Ce nouveau film D'Alix Delaporte tente, à son humble mesure, une approche délicate sur l'absence. Absence de lien social qui découle d'un manque paternel autant qu’apprivoisement forcée de la probable disparition d'un être cher, c'est notre rapport à L'Autre qu'essaye d'esquisser la narration. Elle suit pour cela une galerie de personnages plus ou moins marqués par la douleur qui trouvent dans la réunion de leurs émotions contrariées une force vitale. Ainsi en va t'il de cette mère cancéreuse et de son fils, pour qui la dégradation mentale et physique de celle ci est d'autant plus délicate à vivre qu'elle lui sert de rempart contre sa solitude en même temps qu'elle l'insuporte de par son manque de combativité. Lui qui lutte bravement le quotidien pour s'émanciper de son quotidien tendre mais pénible ne peut concevoir ce laissé-aller. Son truc, c'est le foot, sport d'équipe par excellence qui lui tend un miroir qu'il peine à retrouver dans son cercle intime. Il ya bien ces voisins espagnols fêtards dont la belle ado ne le laisse pas insensible, mais une forme de retenue plus que de timidité l’empêche de succomber à son désir. Entre vie nomade dans des caravanes de fortune et entrainements contraignants dans le centre de formation montpellérien, s'organise une existence contrastée.

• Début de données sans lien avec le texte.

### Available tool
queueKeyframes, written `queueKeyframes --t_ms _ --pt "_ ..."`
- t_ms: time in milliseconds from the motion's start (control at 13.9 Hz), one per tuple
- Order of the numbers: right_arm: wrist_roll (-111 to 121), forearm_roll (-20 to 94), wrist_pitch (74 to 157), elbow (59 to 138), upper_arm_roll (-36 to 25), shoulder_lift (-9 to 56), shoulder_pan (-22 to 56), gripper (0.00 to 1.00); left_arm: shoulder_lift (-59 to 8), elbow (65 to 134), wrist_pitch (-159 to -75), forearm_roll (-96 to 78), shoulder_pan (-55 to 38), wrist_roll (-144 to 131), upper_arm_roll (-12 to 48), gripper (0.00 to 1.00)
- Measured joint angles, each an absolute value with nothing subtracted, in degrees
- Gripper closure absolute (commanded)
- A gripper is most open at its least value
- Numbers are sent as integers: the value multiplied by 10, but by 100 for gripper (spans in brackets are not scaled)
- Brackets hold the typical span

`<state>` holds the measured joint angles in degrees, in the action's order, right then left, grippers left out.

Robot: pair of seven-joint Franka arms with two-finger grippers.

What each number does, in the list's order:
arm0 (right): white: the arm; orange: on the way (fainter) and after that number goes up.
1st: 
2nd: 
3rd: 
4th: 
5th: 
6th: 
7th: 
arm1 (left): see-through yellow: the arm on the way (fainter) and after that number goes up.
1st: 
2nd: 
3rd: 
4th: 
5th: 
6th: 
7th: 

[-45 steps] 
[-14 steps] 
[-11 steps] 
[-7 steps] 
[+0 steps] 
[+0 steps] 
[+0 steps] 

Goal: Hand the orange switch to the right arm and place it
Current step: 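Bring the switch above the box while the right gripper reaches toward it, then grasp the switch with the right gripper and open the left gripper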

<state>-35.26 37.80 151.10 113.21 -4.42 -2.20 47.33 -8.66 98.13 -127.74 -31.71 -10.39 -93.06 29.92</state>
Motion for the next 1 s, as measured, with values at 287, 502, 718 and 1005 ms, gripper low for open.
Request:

Le retour d'un pater familias qu'il n'a jamais connu lui sert tout d'un coup de déclic. Séparé de sa maman pour des raisons qui nous resterons inconnues jusqu'à la fin mais dont on devine en filigrane son essence, il est depuis devenu un chef d'orchestre célébré. Intrusif dans la vie de cet homme qu'il désire ardemment comprendre mais très éloigné de cet univers artistique, ce choc des cultures s'annonce pour le moins hésitant. Mais à force de persévérance et de bonne volonté, l'ours mal léché finit par s'attendrir pour ce fils non désiré et s'entiche avec complicité de son développement personnel. La musique adoucit les mœurs, nous dit le classique adage, et il s'agit de s'en servir habilement pour révéler un nouvel horizon possible. Point de fausse condescendance dans cette astuce scénaristique, tant et si bien que la linéarité du parcours, pour facile qu'il puisse paraitre ( et c'est un peu le cas, reconnaissons le), évite de belle façon la mièvrerie inhérente à ce genre de parcours initiatique. Car il renvoie aussi à quelques moments d'une brutalité relationnelle non feinte et n'élude pas la question de la maladie en tant que champ parasite de l'amour filial. Et il use enfin et surtout d'un registre tellement galvaudé qu'il ne semble plus correspondre à notre époque si performative: la compassion. Qu'il s'agisse du regard tendre et bienveillant sur des éclopés qui s'inventent leur propre organisation sociale pour mieux combattre la morosité , ou de ces brèves mais si précieux regards de complicité entre mère- père et fils, il s'invente un nouveau regard apaisant. Il en va ainsi pour pour ce petit frère de substitution et l'amour naissant pour l'amazone ibère.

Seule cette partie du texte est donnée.